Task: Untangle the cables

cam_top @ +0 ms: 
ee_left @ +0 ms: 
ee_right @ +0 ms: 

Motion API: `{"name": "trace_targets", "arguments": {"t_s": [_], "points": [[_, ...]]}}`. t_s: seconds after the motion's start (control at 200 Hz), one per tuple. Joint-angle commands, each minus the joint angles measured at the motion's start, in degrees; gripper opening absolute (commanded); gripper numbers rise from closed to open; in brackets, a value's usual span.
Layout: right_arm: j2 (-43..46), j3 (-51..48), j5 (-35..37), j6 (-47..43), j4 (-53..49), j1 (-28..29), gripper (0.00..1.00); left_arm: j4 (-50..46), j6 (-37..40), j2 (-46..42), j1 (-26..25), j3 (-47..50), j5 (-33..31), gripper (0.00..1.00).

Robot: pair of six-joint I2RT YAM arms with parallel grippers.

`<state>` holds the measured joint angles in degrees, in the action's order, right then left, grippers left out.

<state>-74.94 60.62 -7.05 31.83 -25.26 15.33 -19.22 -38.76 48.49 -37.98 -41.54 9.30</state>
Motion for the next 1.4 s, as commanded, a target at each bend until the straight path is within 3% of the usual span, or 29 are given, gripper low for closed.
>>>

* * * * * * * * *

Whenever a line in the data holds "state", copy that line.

■ ANSWER SPACE
`<state>` holds the measured joint angles in degrees, in the action's order, right then left, grippers left out.
<state>-74.94 60.62 -7.05 31.83 -25.26 15.33 -19.22 -38.76 48.49 -37.98 -41.54 9.30</state>

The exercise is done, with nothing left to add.